ATLANTA -- Chris Carpenter, the 2005 NL Cy Young winner, will miss the rest of the season and part of next year after he undergoes elbow ligament replacement surgery next week.
Carpenter hasn't pitched since allowing five runs in six innings of a season-opening loss to the New York Mets.
The right-hander, who went on the disabled list April 2, had arthroscopic surgery to remove bone spurs in his elbow on May 9. He developed swelling and stiffness after a rehab start for Class A Palm Beach on July 8.
This should effectively end the Cardinals' season and maybe put the team into panic mode. Mulder's already damaged goods and there's a good chance that Tommy John surgery could throw Carpenter in that category, too. Best case scenario: Carpenter comes back by the All-Star break next year and has an Eric Gagne-level comeback. But the odds don't favor him.
The NL Central's down to the Cubbies and the Brew Crew now.
The Wisdom of Homsar: DaAaAa, these Easter pants are gettin' way too tight!
It's been a horrible season for Redbird fans this year, just too many injuries to overcome. But it happens from time to time. Mind you this won't keep them from playing spoilers, LaRussa is old school like that
Isn't the thing with Tommy John patients that while they may come back, it really takes close to a season of pitching before they generally recover to their previous level, if they pull it off at all?
Originally posted by TheOldManIsn't the thing with Tommy John patients that while they may come back, it really takes close to a season of pitching before they generally recover to their previous level, if they pull it off at all?
Most starting pitchers don't come back with their same stuff.

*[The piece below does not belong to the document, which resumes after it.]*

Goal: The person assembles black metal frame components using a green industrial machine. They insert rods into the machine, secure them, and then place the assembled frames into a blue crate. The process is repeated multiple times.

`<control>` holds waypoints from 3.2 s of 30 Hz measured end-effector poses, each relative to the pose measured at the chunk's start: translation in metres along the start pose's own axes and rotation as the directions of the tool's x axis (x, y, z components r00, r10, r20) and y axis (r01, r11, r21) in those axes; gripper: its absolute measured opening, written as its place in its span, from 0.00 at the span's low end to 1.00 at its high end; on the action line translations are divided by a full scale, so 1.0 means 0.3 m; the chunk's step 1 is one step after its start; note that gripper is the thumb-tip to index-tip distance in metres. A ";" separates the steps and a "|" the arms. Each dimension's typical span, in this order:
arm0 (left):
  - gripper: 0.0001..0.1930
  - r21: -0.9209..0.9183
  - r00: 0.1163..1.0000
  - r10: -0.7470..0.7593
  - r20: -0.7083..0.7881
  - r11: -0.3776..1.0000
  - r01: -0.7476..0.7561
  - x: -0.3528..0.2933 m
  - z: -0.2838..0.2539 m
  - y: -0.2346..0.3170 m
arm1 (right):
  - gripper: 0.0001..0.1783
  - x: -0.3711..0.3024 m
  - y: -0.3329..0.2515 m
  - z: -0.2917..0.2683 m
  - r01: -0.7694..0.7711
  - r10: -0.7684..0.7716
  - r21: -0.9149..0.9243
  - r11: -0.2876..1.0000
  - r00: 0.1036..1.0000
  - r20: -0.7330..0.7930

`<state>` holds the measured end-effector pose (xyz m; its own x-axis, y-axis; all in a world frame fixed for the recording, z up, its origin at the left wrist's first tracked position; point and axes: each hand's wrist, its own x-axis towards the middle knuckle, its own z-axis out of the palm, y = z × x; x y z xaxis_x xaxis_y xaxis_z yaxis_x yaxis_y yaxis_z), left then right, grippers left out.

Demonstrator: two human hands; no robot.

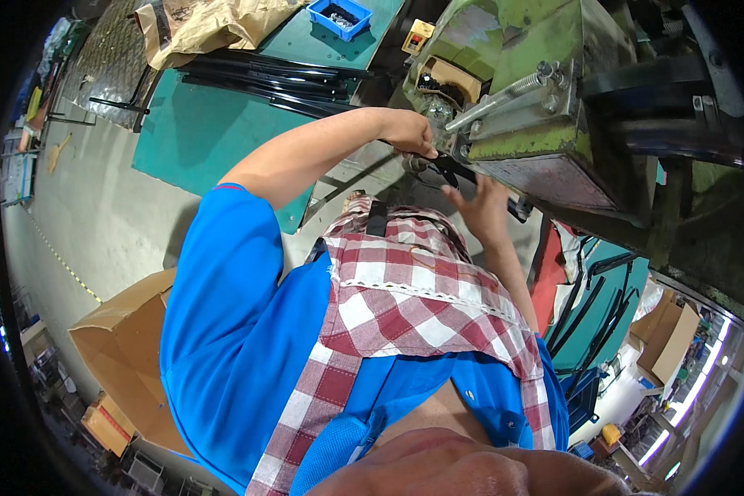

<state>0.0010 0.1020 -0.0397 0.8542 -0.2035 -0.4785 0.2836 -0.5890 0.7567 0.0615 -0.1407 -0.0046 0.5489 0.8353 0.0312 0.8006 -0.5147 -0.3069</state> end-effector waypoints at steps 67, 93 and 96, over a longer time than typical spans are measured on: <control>0.12 0.352 0.808 -0.022 -0.589 0.892 0.282 0.547 -0.142 -0.105 | 0.18 -0.140 0.008 -0.070 -0.007 0.016 -0.205 0.979 0.999 0.042; 0.13 0.271 0.838 -0.156 -0.522 0.902 0.337 0.560 -0.149 -0.172 | 0.19 -0.162 -0.048 -0.032 0.063 -0.042 -0.110 0.992 0.982 0.185; 0.12 0.226 0.817 -0.170 -0.550 0.912 0.342 0.542 -0.144 -0.113 | 0.21 -0.166 -0.065 -0.043 0.057 -0.030 -0.120 0.991 0.977 0.212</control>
<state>0.1490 0.1226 -0.1238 0.8900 0.3642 -0.2745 0.4521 -0.7837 0.4260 0.0216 -0.1749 0.0122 0.4610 0.8724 -0.1621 0.8535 -0.4860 -0.1882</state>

I can rarely think of an example of a STARTER making a seamless comeback after getting Tommy John surgery.
If you're looking for an example of ANY pitcher coming back from Tommy John surgery with a degree of success, look over at Texas. Eric Gagne's been phenomenal and is a prime candidate for Comeback Player of the Year.
The Wisdom of Homsar: AaAaAaAaAaAaA! Caramel corn for president, please!